» **DESCRIPTION OF THE TASK**: Once the line containing "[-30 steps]" is reached in the listing below, reproduce it and all later lines through the final one exactly, but omit any pictures.
---------- DATA BLOCK
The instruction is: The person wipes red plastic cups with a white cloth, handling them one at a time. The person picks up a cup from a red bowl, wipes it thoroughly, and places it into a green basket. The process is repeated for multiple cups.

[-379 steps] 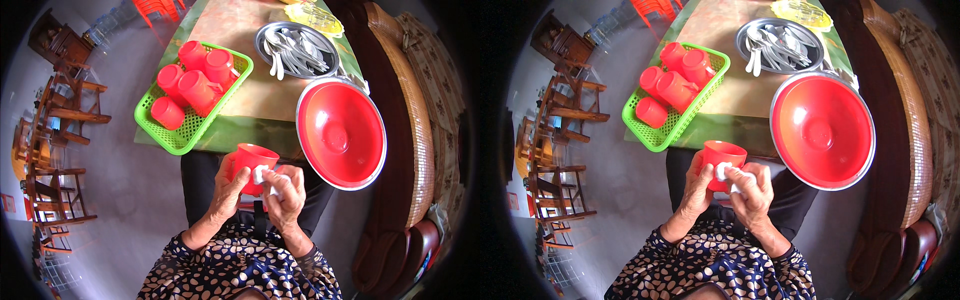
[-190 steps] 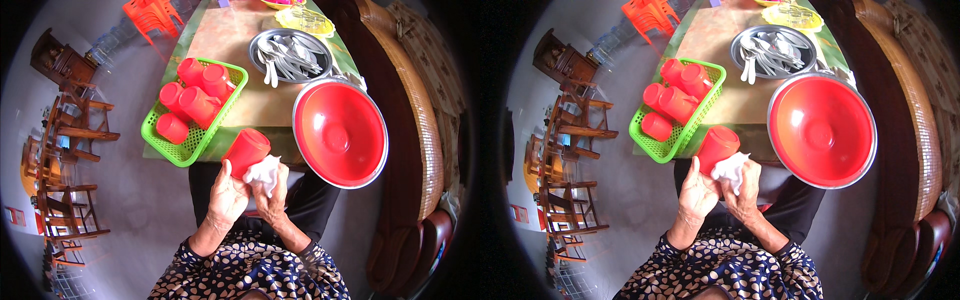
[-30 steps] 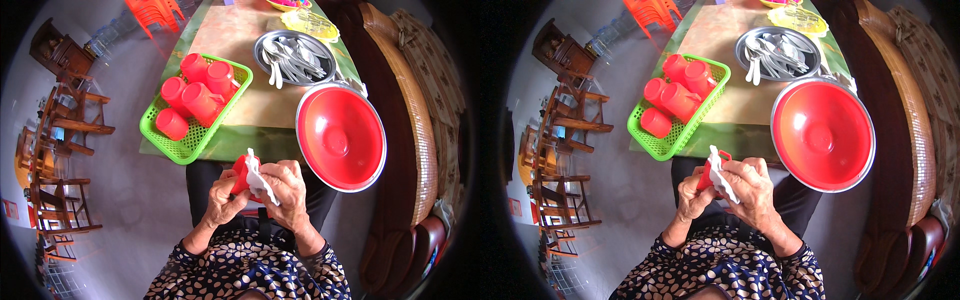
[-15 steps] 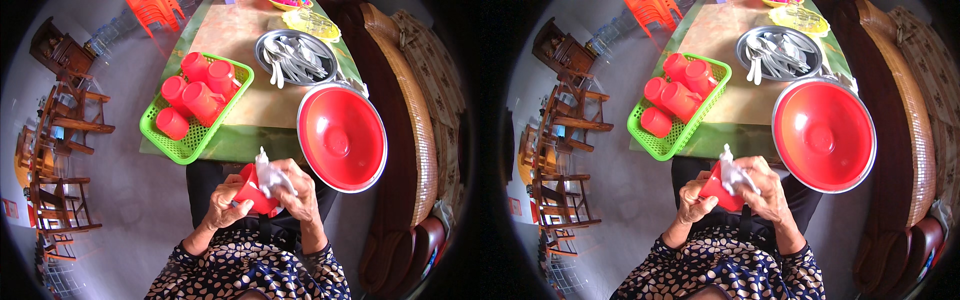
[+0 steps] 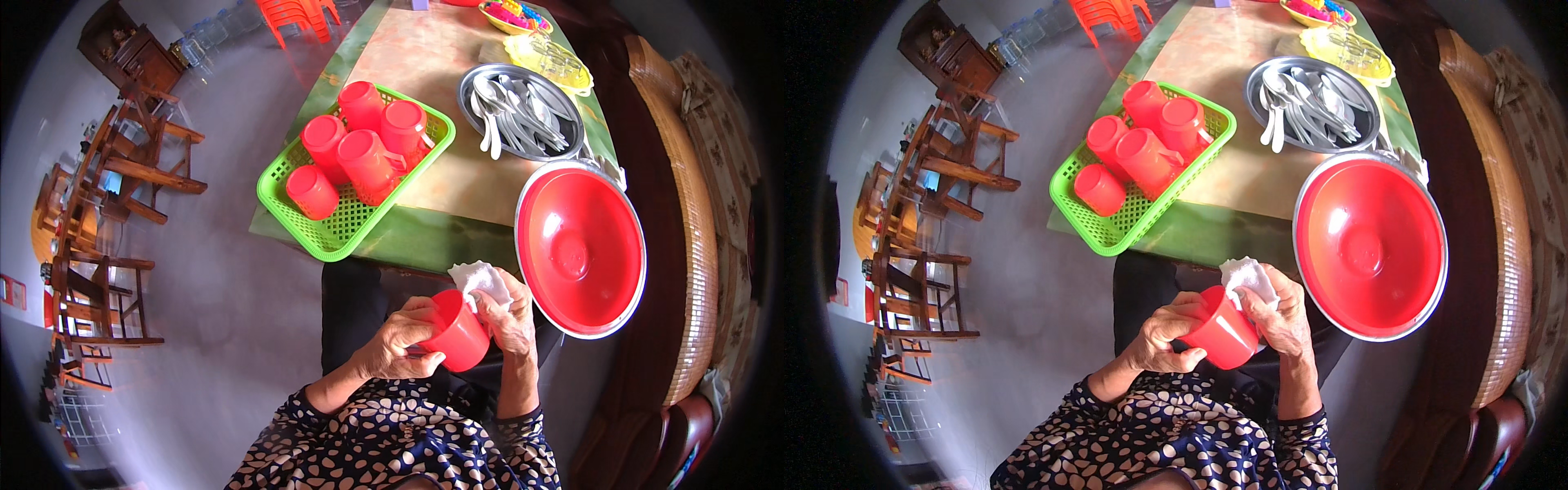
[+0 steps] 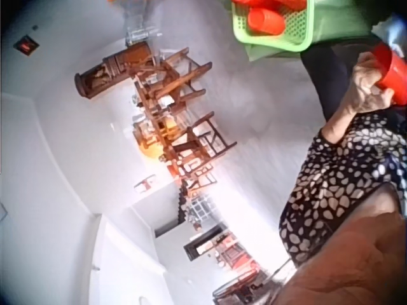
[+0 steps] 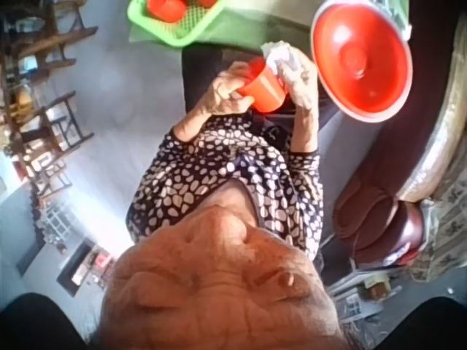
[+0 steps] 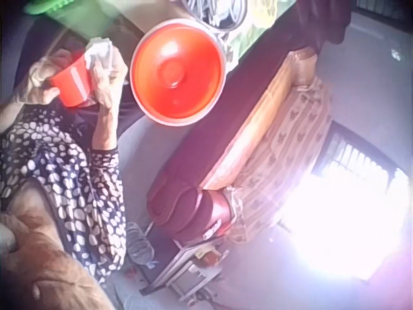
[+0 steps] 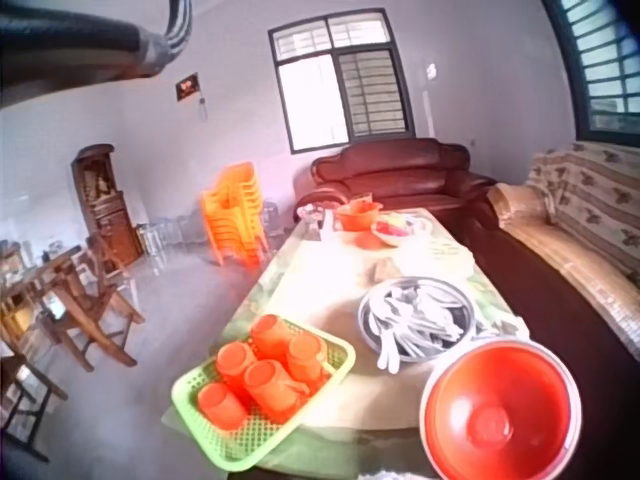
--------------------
» **FINISHED TASK**:
[-30 steps] 
[-15 steps] 
[+0 steps] 
[+0 steps] 
[+0 steps] 
[+0 steps] 
[+0 steps] 

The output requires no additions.